When hope was deemed as a foolish proposition by the psychiatric community, I found Emotions Anonymous. In EA I learned that no situation is really hopeless. Others before me had been to mental hospitals and found their way to satisfying lives that did not include medications. No one in EA told me full recovery was a pipe dream.
Later, in Al-anon, I was humbled when I met others who had also known frustration, anger, disappointment, and anxiety, yet had learned to live serene and even happy lives with alcoholic family members.
In both fellowship paths I found "the program, the tools that lead to serenity and the gift of recovery are mine for the taking along with the support I need." Being guided to EA and to Al-anon were miracles that continue to guide my recovery and transform the way I view my life.
Maybe miracles always were working in my life, but I did not recognize them. Like the author of today's reading, "[t]oday I am aware of many gifts and wonders because I am actively practicing gratitude.

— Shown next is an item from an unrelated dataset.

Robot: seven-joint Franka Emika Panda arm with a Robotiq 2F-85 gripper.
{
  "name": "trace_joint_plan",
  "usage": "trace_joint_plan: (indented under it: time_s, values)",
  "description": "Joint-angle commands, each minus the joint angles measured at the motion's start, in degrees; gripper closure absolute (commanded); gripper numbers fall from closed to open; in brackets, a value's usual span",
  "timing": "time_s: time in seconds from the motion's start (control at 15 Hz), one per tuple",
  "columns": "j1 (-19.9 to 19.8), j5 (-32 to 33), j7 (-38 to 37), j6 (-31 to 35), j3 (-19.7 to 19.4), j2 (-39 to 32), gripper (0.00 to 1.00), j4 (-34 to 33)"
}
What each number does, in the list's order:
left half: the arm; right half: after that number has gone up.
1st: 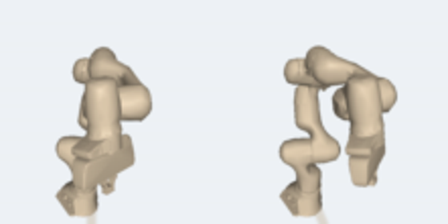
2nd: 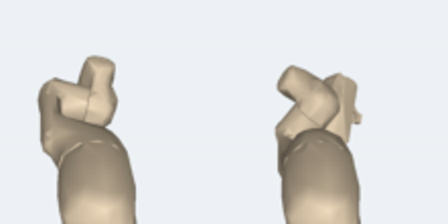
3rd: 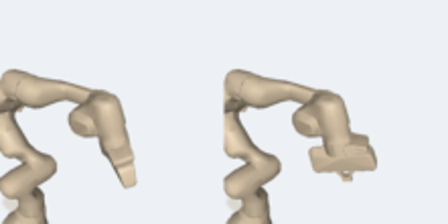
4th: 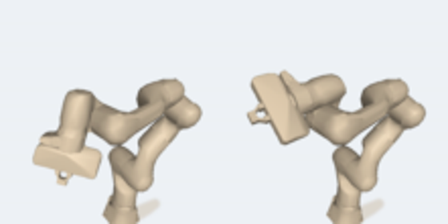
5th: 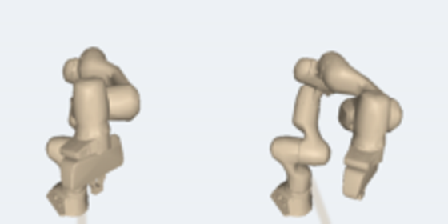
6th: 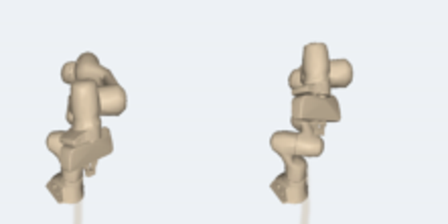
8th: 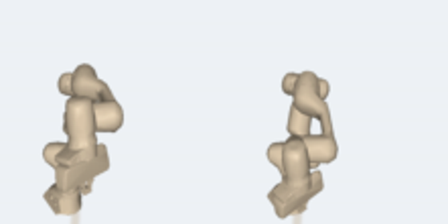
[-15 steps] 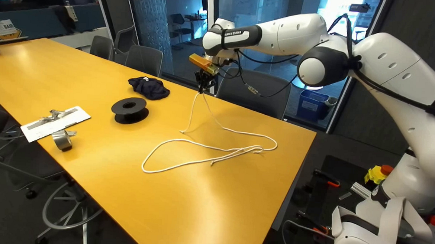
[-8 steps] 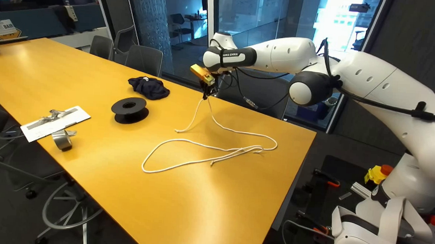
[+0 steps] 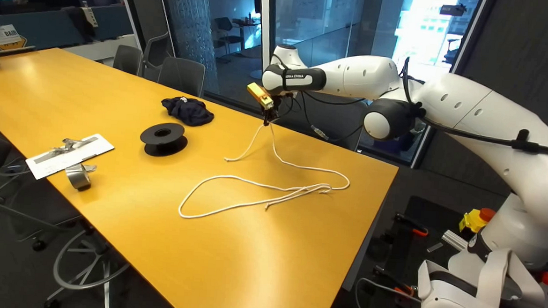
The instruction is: Straighten out the string
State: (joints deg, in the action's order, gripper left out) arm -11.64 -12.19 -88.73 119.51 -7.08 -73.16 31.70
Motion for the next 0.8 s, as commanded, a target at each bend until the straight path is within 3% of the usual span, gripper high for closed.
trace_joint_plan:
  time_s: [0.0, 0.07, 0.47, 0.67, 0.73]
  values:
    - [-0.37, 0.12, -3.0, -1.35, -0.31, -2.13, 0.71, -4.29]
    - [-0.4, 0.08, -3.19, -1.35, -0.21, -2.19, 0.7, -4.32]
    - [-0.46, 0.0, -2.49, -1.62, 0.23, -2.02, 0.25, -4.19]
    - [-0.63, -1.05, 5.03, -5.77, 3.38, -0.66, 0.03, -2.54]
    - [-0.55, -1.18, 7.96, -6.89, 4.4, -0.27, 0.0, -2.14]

So I thank my Higher Power for little things as well as big ones." When I take time for gratitude it helps me live in a world filled with beauty.
Today I am grateful for a friend that welcomed my bringing a dinner to her family (she is housebound), and the country drive that took me there, on a warm sunny Southeast October afternoon.
There are only two ways to live your life. One is as though nothing is a miracle. The other is as though everything is a miracle."